What you return must be every line below that includes the word "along".

RECORDED INFORMATION below:

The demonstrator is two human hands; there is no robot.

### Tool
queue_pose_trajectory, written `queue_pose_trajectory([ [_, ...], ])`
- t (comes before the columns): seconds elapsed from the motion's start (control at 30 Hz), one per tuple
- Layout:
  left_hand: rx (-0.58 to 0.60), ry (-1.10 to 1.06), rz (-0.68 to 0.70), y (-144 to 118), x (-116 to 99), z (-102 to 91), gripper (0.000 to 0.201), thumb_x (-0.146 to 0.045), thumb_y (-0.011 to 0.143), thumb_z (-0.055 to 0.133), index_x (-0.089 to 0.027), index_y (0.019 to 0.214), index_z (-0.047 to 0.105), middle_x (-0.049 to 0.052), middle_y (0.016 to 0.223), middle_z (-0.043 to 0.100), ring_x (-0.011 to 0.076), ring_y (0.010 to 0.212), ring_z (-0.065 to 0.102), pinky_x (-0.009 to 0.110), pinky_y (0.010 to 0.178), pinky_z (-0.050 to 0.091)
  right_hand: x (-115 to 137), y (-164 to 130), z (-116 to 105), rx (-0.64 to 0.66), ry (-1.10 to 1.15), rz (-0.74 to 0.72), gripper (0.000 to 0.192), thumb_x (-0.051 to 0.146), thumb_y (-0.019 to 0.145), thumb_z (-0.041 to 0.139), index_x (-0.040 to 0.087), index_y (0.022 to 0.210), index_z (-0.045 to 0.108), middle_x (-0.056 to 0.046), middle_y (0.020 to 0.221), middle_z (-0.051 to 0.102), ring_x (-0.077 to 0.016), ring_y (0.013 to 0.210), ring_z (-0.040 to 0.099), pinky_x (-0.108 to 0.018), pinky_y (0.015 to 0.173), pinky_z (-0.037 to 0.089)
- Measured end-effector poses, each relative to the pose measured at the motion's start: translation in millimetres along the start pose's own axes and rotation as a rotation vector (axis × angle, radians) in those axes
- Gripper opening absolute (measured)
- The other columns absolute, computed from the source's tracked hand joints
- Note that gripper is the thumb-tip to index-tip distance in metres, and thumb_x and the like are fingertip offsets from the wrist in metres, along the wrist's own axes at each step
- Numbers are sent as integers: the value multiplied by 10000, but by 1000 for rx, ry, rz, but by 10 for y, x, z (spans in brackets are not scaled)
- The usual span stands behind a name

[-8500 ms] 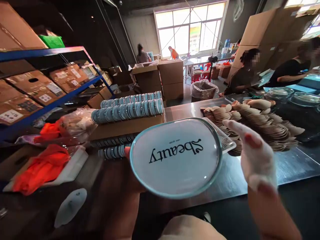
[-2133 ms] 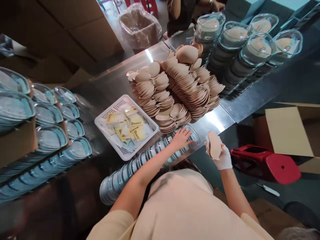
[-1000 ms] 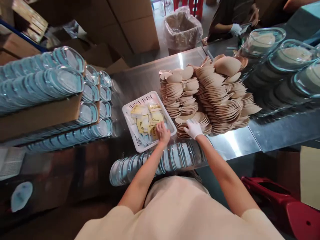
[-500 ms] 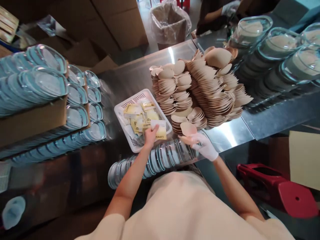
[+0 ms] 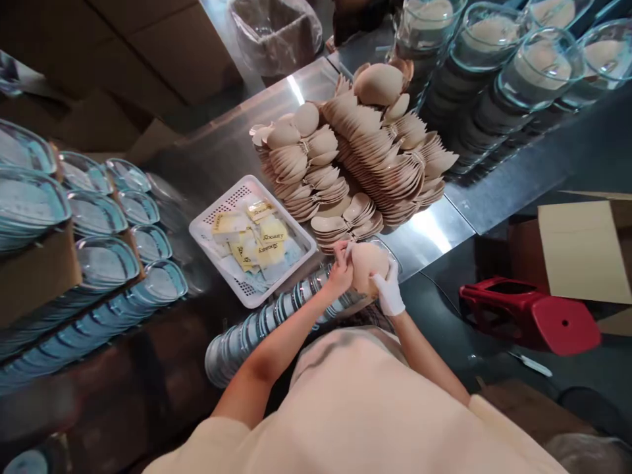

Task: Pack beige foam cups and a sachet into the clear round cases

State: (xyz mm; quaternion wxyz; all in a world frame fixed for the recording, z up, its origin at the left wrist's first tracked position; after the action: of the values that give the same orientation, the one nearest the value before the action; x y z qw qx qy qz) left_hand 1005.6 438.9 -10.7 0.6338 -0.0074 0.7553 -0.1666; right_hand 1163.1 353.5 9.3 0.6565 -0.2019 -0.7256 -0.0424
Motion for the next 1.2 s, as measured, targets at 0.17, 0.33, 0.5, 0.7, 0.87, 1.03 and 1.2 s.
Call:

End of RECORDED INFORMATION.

RESULT FOR THIS EXERCISE.
- Measured end-effector poses, each relative to the pose measured at the motion's start: translation in millimetres along the start pose's own axes and rotation as a rotation vector (axis × angle, radians) in those axes
- Note that gripper is the thumb-tip to index-tip distance in metres, and thumb_x and the like are fingertip offsets from the wrist in metres, along the wrist's own axes at each step

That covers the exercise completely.